The long-awaited Saudi Aramco IPO, scheduled for mid-2018, could be delayed to 2019.
International news reports have stated that the Saudi government is currently putting together contingency plans for a possible delay to the biggest IPO ever. The listing of 5 percent of Saudi Arabia’s crown jewel, the world’s largest oil company Saudi Aramco, could bring in around $300-$400 billion, based on a valuation of Aramco at between $1.5-2 trillion.
The cash generated by the IPO has already been earmarked for the coffers of the Saudi Public Investment Fund (PIF), to be used as financial support for Saudi Vision 2030, the economic diversification program proposed and pushed for by Crown Prince Mohammed Bin Salman (MBS).
Doubts about the valuation have been strong, but a success story for this particular once-in-a-lifetime IPO is all but guaranteed. International interest is growing and media reports are stumbling over each other to assess, criticize or support the IPO strategy. Presently, international advisors and banks have already been appointed, but no decision (officially) has yet been made on where Aramco will be listed. New York, London, Frankfurt and Hong Kong are leading the race, but no white smoke has plumed from the chimney of the Saudi Royal Palace.
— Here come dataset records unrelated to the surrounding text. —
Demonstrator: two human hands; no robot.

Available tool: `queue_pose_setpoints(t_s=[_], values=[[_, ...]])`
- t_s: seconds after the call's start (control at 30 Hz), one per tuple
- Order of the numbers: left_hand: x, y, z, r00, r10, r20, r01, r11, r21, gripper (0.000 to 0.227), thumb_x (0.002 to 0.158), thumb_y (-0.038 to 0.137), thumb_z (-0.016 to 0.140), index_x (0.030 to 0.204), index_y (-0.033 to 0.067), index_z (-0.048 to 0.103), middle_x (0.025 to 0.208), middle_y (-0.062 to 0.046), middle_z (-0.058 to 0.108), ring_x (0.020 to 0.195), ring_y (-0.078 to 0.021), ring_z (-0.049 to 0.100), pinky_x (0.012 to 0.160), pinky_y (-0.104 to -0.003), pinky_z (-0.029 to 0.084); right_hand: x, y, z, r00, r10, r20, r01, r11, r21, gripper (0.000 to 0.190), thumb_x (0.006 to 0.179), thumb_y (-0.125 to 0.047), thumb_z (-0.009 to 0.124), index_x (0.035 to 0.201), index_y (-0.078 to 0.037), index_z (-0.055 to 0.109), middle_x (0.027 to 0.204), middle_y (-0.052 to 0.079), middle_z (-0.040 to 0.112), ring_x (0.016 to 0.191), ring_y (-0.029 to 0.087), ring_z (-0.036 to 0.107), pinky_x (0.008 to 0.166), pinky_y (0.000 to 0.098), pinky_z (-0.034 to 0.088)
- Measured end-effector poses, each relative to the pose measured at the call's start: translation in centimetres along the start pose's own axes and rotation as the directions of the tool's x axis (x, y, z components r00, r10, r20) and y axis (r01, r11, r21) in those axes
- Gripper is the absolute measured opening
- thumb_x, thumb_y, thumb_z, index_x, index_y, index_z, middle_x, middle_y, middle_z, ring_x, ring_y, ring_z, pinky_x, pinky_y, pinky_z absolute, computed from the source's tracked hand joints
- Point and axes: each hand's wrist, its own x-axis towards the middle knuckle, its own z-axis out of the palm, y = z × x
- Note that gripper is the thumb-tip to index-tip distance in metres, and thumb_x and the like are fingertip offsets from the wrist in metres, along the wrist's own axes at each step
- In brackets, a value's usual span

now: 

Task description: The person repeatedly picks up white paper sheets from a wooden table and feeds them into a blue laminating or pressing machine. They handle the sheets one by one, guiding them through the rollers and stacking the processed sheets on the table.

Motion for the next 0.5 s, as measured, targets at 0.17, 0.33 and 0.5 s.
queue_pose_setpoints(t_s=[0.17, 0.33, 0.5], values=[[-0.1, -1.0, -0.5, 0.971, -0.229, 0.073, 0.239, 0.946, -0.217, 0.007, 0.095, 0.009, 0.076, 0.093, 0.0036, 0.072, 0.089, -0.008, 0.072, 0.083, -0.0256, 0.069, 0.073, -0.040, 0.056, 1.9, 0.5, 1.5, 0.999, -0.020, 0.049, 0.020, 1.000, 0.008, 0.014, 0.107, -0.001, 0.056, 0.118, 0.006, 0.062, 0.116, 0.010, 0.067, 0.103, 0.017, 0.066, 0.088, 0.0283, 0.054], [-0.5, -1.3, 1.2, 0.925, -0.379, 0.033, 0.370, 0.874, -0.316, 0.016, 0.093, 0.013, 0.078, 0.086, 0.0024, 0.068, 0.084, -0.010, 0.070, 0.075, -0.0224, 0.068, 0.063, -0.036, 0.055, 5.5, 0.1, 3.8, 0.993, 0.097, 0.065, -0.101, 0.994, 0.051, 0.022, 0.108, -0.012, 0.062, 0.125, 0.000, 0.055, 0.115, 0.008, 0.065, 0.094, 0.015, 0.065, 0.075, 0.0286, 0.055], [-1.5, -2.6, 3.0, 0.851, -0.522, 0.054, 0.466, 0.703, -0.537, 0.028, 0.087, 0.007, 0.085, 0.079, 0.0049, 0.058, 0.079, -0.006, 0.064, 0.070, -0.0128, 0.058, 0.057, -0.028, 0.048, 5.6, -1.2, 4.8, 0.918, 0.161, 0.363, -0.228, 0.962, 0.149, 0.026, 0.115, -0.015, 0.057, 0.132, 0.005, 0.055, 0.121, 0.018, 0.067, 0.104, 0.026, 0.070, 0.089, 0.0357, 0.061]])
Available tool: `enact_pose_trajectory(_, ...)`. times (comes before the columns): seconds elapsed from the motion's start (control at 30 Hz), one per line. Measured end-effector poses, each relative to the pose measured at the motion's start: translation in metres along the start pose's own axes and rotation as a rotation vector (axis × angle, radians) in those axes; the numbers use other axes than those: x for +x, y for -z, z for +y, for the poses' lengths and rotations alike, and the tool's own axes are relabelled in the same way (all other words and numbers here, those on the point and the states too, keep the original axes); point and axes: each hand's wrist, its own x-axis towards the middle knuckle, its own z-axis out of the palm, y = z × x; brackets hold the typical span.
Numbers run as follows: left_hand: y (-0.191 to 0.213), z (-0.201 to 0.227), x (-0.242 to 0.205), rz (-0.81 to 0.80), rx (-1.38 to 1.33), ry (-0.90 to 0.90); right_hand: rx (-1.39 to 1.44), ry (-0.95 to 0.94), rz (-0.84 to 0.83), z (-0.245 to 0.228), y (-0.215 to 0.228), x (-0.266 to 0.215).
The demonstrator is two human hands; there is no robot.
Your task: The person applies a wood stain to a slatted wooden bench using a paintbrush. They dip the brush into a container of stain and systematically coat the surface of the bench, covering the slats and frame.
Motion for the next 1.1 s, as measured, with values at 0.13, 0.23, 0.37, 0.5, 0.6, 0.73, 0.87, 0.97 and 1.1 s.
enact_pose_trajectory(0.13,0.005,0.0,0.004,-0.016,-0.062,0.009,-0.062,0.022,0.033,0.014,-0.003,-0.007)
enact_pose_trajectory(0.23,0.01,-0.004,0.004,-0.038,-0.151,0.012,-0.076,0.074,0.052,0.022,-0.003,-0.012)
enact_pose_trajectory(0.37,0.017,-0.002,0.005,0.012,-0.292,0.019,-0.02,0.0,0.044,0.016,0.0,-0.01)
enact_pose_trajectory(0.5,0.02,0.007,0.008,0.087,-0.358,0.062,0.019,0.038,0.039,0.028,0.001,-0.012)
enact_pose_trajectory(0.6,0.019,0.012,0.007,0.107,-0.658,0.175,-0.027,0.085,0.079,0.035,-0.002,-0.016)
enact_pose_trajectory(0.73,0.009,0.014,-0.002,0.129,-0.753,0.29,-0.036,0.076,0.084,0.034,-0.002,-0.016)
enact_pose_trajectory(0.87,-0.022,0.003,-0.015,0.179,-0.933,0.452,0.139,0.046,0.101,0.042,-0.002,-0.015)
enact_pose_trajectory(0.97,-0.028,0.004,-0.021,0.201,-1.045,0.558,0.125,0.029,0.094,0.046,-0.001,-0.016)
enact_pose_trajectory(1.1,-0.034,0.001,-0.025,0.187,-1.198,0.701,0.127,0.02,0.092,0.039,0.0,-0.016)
Some analysts view the possible IPO delay as a sign of the problems Aramco and the Saudi government currently face. A lack of transparency, issues with its oil and gas reserves, and the role of the Saudi government as the main stakeholder have all been suggested as the reason for this possible delay. Most of these suggestions, however, are based purely on issues surrounding the IPO itself. The true reason for this delay, however, likely hides among the intricate societal and economic problems in the Kingdom.
One obvious reason for a delay is the still-fledgling global oil price. A higher price setting—above $60 per barrel—would surely drive up the overall interest in the IPO. As long as OPEC and non-OPEC members, such as Russia, are still struggling to get a grip on the oil market, the potential for disaster looms. Needless to say, an oil price slump would have a detrimental effect on the expected revenues of the IPO.
The analysts, it seems, feel no need to look any further than this simple oil price explanation, but several other key factors should be addressed…
The impact of an influx of $1-2 trillion into the current Saudi economy is bound to have a significant impact. The implementation of Saudi Vision 2030 is broad and ambitiously planned. A full diversification of the economy is needed to guarantee work and salaries for future young Saudis, with the end of government subsidies or handouts.
A multitrillion investment scheme in a rather small local economy will likely result in total disorder, inflation and possibly ineffective investment schemes. The attractiveness of investing the total amount could lead to staggering inflation, higher costs and superfluous projects being realized.
A delay of such an influx of cash seems to be more and more attractive, giving the Saudi government and local industries more time to adjust and put in place the right steps for a sustainable and commercially attractive economic future.
The crown prince’s future, and that of his supporters, also depends on the whole endeavor. A fully-fledged economic revival and restructuring could threaten power brokers and religious entities in the Kingdom. MBS has appeared to misunderstand the significance of these issues, but is currently stepping up to remove some of the apparent hurdles. His current policy to remove hardline fundamentalist religious leaders (partly under the name of Muslim Brotherhood allegiances) is a step he needs to take to control the opposition and solidify his own position.
At the same time, MBS’ future will also be decided soon, as rumors are growing of an upcoming abdication of the throne by King Salman. For MBS, as the new heir, stability is needed to prepare for this unprecedented move. Internal security is put in place, which could be impacted by the Aramco IPO not going according to plan. Opposition groups will take the opportunity to protest against his new status under the umbrella of an unsuccessful sale of the key company, while also dealing with Iranian tensions. A delay of the IPO could be a sign that for MBS, stability and the future of House of Salman has taken precedent over the Aramco IPO.
Taking this all into account, delaying the Aramco IPO until 2019 could be an astute move. The enormous task that the Saudi government has established under the umbrella of Saudi Vision 2030 will be incredibly difficult to achieve. Last week’s statements about an extension of the National Transformation Program (NT), the basis of Vision 2030, was the first sign of this.
Change is always difficult, but Saudi Arabia faces a daunting task. An implementation slowdown is needed in order to reduce the risk to the Saudi government. Aramco’s attractiveness is undebatable, and will be there, whatever happens. The future of the Kingdom of Oil however, is at risk if this transition is not carefully controlled.
Without MBS as captain of the Vision 2030, there will be no Vision 2030.